Activity -> For each line in the records that contains "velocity", make a copy.

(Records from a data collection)
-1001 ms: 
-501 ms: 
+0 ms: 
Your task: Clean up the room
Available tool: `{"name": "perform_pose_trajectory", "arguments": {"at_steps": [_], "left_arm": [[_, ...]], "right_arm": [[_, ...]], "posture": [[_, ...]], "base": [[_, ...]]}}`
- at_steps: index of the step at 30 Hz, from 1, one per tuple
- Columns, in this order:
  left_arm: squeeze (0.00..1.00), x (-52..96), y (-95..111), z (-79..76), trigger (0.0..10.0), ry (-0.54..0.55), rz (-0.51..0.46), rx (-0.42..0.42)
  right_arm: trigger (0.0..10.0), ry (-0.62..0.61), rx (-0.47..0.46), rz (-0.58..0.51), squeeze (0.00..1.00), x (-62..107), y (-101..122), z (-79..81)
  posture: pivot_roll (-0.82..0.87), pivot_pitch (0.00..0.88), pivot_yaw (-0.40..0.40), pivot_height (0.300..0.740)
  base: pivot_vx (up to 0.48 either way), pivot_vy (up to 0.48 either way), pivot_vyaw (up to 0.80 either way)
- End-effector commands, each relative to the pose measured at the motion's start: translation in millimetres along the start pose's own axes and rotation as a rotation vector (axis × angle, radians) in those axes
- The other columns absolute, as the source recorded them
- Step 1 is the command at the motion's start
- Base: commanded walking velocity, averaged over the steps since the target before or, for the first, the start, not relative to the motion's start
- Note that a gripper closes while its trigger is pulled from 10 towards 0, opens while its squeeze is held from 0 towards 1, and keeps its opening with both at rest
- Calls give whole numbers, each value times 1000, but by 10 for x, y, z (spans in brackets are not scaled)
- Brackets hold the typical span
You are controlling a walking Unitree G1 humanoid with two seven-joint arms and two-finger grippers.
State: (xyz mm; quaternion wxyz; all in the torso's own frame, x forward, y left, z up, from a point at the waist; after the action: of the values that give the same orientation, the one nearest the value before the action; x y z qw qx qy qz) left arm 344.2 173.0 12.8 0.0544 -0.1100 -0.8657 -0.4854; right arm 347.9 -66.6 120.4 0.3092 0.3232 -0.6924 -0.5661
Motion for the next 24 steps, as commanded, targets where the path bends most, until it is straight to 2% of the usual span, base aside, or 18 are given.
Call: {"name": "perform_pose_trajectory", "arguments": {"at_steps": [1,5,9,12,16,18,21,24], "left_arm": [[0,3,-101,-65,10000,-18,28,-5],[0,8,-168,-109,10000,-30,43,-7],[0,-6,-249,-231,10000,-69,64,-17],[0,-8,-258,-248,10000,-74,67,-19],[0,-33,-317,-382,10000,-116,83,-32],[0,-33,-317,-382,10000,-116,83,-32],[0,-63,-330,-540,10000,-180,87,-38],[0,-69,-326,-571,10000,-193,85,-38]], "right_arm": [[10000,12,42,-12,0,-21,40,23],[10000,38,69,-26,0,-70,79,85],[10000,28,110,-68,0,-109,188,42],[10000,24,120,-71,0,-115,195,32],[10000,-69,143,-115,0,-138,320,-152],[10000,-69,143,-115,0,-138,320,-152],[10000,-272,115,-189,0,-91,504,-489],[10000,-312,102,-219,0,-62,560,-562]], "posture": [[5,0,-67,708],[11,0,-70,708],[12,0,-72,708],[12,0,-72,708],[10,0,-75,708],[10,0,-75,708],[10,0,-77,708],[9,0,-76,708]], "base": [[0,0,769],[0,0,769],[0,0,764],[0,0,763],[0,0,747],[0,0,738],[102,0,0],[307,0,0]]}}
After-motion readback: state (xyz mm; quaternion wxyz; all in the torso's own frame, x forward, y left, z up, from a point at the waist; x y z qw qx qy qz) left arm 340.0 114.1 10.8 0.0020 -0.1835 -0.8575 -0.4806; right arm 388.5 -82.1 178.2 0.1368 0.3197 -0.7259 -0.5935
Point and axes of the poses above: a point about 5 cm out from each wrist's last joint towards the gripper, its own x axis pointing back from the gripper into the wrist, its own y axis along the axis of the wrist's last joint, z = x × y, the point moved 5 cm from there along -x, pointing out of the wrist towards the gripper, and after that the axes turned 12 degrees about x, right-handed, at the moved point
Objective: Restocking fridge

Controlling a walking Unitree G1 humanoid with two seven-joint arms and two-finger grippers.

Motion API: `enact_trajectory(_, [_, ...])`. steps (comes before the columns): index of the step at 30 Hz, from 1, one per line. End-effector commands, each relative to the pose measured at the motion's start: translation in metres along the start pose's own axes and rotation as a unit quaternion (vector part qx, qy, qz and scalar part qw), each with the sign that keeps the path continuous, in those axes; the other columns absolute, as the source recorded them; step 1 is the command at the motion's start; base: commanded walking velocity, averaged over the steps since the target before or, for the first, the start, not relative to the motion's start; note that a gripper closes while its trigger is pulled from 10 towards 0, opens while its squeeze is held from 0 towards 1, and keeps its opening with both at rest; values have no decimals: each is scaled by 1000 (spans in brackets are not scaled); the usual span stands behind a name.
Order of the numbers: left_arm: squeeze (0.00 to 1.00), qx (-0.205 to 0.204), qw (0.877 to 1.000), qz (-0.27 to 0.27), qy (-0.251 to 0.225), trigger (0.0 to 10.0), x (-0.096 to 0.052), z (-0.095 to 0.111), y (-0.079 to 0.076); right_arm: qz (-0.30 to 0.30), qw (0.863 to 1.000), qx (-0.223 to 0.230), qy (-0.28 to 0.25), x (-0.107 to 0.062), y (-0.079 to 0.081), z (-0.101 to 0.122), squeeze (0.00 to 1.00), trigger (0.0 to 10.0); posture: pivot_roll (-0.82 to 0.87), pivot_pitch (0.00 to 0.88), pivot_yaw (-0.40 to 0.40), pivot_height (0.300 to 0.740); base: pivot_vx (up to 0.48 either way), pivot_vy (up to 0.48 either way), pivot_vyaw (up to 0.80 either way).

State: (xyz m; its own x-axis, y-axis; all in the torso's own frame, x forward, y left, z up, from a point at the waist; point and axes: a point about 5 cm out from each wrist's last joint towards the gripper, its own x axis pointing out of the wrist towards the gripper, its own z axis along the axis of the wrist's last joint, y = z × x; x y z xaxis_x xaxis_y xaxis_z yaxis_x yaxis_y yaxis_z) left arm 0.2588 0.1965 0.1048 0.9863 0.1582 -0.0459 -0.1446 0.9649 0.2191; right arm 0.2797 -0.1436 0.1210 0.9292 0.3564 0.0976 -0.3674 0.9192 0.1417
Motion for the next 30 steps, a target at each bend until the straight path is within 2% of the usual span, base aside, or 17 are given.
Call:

Finished exercise ->
- Base: commanded walking velocity, averaged over the steps since the target before or, for the first, the start, not relative to the motion's start
Motion API: `enact_trajectory(_, [_, ...])`. steps (comes before the columns): index of the step at 30 Hz, from 1, one per line. End-effector commands, each relative to the pose measured at the motion's start: translation in metres along the start pose's own axes and rotation as a unit quaternion (vector part qx, qy, qz and scalar part qw), each with the sign that keeps the path continuous, in those axes; the other columns absolute, as the source recorded them; step 1 is the command at the motion's start; base: commanded walking velocity, averaged over the steps since the target before or, for the first, the start, not relative to the motion's start; note that a gripper closes while its trigger is pulled from 10 towards 0, opens while its squeeze is held from 0 towards 1, and keeps its opening with both at rest; values have no decimals: each is scaled by 1000 (spans in brackets are not scaled); the usual span stands behind a name.

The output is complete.